Dan tanpa mereka sadari, jiwa mereka pun mengabur dari ruangan itu, kembali pada raga mereka yang kaku di dunia...
Epilog
Pagi itu, Ritsu terbangun dari komanya. Refleks, ia melirik tangannya yang berpegangan dengan Takano. Kemudian, ia mencoba mengingat mimpi aneh yang ia alami selama dirinya tak sadar, dan mulai mencari alasan untuk merasionalkan keadaan. Tak mungkin seorang yang telah mati hidup kembali, pikirnya. Dan lagipula, ia hanya koma, detak jantungnya masih berfungsi sempurna. Mana mungkin ia melihat akhirat?
Tak lama, Takano terbangun, dan melihat tangannya yang berpegangan erat dengan tangan Ritsu. Ia tersenyum, kemudian berujar, "Yang barusan itu bukan mimpi, ternyata; kita memang dikirim ke neraka".
"Maksudmu?", ujar Ritsu kebingungan. Tidak, mimpi tadi hanya kebetulan semata. Dan mungkin Takano berhalusinasi juga. Bukankah kepalanya langsung membentur setir saat kecelakaan itu terjadi? Memorinya sedikit memutar ulang kejadian yang mengirim mereka ke rumah sakit itu.

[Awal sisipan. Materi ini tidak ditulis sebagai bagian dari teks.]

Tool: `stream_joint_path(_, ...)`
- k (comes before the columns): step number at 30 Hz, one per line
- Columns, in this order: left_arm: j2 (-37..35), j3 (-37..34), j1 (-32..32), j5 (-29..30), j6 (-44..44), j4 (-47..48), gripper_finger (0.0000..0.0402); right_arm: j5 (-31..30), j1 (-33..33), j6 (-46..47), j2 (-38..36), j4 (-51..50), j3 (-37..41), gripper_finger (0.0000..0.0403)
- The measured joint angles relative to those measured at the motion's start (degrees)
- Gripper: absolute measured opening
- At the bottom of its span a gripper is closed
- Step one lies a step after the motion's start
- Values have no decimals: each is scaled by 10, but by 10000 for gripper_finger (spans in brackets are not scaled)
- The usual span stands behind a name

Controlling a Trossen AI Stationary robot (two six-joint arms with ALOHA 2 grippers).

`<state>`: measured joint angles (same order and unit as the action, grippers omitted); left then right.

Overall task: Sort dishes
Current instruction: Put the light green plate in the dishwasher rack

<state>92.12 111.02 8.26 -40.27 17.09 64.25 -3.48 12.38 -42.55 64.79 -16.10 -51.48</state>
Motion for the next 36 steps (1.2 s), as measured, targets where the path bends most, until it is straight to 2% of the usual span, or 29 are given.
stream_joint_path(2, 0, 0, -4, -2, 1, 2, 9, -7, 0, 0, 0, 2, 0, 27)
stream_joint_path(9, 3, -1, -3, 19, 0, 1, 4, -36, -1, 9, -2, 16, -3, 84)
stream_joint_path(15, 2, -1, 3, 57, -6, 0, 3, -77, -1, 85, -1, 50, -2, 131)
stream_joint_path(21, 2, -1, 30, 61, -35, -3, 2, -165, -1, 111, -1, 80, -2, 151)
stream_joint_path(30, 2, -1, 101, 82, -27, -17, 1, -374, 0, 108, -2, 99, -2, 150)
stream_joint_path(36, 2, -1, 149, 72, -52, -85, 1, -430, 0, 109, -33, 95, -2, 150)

"Tidakkah kau sadar bahwa dunia ini adalah neraka? Para mangaka yang terlambat, pihak percetakan yang selalu menyebalkan, pekerjaan tanpa liburan… Dewa Kematian pasti mengirim kita kembali secara kontan setelah kejadian yang kemarin", balas Takano.
"Dan tentu saja… Desahanmu kemarin sangat seksi, lho", lanjutnya, sambil melempar senyum dan kedipan mata penuh enigma.
"Desahan… Dewa Kematian… Ja-jangan bilang…". Ritsu pun kemudian memeriksa lantai rumah sakit tempat ia dirawat. Tiga buah burung dari lipatan kertas terserak disana.
"Tuhan, aku benar-benar dikirim ke nerakaaaaaaaaaa!", teriak Ritsu segera setelah Takano tersenyum. Takano hanya bisa berbisik dalam hatinya.
"Ya, benar, selama kau belum bisa menerima cintaku, dunia ini adalah neraka, Ritsu."